Denis Villeneuve, qui s’était fait positivement remarquer en 2010 avec son flamboyant Incendies, s’attaque à l’ambitieux défi de proposer une version singulière d’un genre rabâché : la rencontre avec d’hypothétiques aliens. Loin de donner lieu à des affrontements, celle-ci sert ici de prétexte à une digression sur l’influence du langage dans notre perception de la réalité. Le film s’attarde d’ailleurs tant sur le lent décodage de la complexe langue extra-terrestre qu’on peut regretter qu’il en oublie d’exploiter vraiment le potentiel que sa maîtrise est censée permettre. Son charme est ailleurs, résidant dans son style contemplatif et cérébral, dans son ambiance d’inquiétante étrangeté. La bonne idée d’utiliser la cinégénie de l’encre pour figurer l’écriture extra-terrestre concourt à la composition d’une identité visuelle intéressante, imbibée de mystère et de douceur. Là où les angles saillants du parallélépipède de Stanley Kubrick connotaient la menace de guerre, les jolies courbes des OVNI ovoïdes de Denis Villeneuve sont plutôt annonciatrices de paix.
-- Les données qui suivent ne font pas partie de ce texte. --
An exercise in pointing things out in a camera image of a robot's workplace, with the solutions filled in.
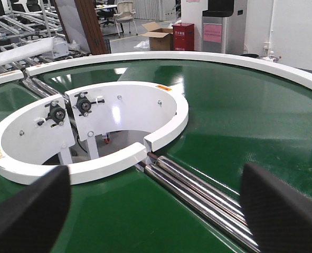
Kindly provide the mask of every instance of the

Dans un monde où les différentes grandes puissances s’affrontent au lieu de s’entraider, où ne cesse de planer le spectre d’une troisième guerre mondiale, l’humanité n’a plus qu’à espérer qu’un médiateur se chargera de les munir d’une sagesse qu’ils n’ont pas. Puisqu’elle a tué Dieu, du moins en Occident, l’extra-terrestre incarne son dernier espoir de transcendance.

F.L.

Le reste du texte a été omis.